I used to be a night owl before having DS. Now DH will happily stay up until 3am and moans about me going to be early, I wonder who gets up at 6 everyday, and who lies in bed sleeping because they're a nIgHt OwL? I don't think it matters as long as it's not negatively affecting anyone else, in this case it is really irritating and selfish.

userabcname · 19/05/2020 11:49

I don't think one is better than the other but I am glad that both DH and I are early birds! It really helps being on the same page. I'd struggle to live with a night owl.

Deadringer · 19/05/2020 11:49

When we were first married every weekend my dh would persuade me to get up early(ish) because its such a waste of time to lie in bed all morning. Then he would sit around all day in his dressing gown watching tv. That didn't last long.

MitziK · 19/05/2020 11:53

@giantangryrooster (very appropriate name for me this morning, by the way!) - that's a whole other story.

The spare room bed is covered in his crap. I suspect that this is in some part due to my saying I want it available at all times when this happens and he doesn't like the idea. If he just kept to broadly similar hours to when he's at work, there are no problems whatsoever - it's the I'M A NIGHT OWL, I'M TOO FUCKING SPECIAL TO GET UP WHEN NORMAL PEOPLE HAVE TO bollocks that's the issue.

I'm tempted to go and vacuum the bed right now, as he's now had more sleep than I get on a good night and I'm technically on my lunch break in five minutes, but I'd only be tempted to ram the metal pipe somewhere the beautiful, warm, glorious sun we have today don't shine. And it's a Miele, so the pipe would be expensive to replace.

giantangryrooster · 19/05/2020 12:09

@MitziK i get your dh, I'm afraid Blush. I've always been a night owl (had to get up early when dc at home) now I'm menopausal and can't seem to fall asleep until 4 or later, if anyone thinks I should be awake at 9, I would be less than understanding (murderous).

But chuck him in the spare room, after a couple of days, I'm sure he will have tidied up enough to find a bed Wink.

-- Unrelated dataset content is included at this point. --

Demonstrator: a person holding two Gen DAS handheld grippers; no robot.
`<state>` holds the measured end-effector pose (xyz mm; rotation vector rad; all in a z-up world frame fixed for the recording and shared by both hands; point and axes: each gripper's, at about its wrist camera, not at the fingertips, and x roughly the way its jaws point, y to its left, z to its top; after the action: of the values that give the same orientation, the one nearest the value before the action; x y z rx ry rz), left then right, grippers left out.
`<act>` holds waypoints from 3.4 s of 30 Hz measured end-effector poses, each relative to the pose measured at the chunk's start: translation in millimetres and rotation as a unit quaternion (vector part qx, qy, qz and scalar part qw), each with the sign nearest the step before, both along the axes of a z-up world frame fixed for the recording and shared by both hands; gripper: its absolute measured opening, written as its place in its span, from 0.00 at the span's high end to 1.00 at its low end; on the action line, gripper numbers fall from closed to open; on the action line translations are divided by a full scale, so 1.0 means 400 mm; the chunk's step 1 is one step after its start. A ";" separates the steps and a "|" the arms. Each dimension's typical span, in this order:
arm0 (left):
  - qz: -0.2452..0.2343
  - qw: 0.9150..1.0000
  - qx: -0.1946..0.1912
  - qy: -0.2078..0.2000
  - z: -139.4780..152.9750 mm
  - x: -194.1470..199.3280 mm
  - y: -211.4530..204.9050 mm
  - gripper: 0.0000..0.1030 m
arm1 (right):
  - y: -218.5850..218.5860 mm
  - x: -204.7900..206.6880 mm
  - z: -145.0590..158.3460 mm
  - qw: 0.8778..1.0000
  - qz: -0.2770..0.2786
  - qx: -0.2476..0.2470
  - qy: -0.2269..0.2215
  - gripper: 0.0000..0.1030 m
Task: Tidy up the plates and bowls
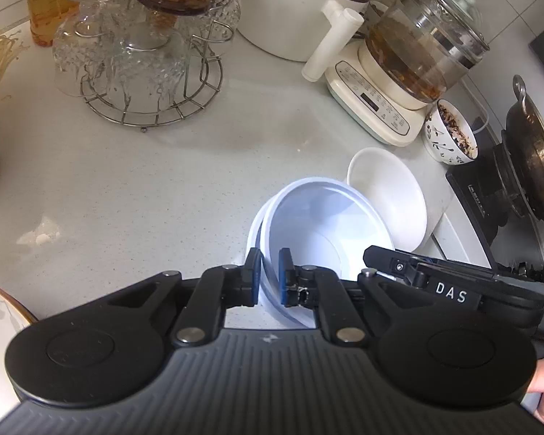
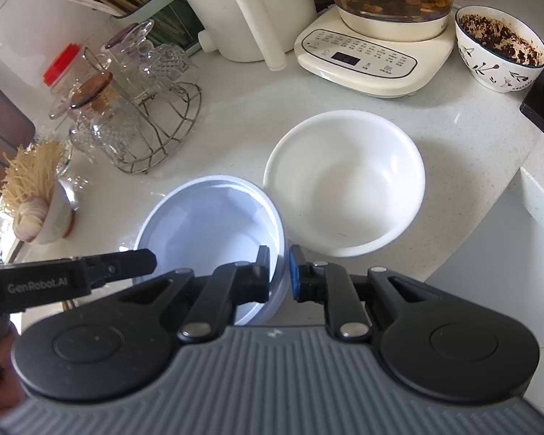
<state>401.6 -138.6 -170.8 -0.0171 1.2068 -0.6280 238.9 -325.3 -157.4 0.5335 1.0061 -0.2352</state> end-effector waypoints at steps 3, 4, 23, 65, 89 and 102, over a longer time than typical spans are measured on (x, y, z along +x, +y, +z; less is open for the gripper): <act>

begoniapot · 19/05/2020 12:10

I wouldn't judge one as better than the other, though it is unfortunate when you marry your opposite

BettyBooJustDoinTheDoo · 19/05/2020 12:11

Loved the peasant stock comment! I’m going to tell all the smug larks it’s my aristocratic genes that make me night owl that should shut them up! In all seriousness though, larks are never told to just stay awake like night owls are told to just get up early, in fact night owls must be made of stronger stuff, to have no constantly fight our natural rhythm, we have no choice generally but to get up early if we are to function in normal society, imagine if larks were forced to stay awake 5 days a week, they would struggle as well.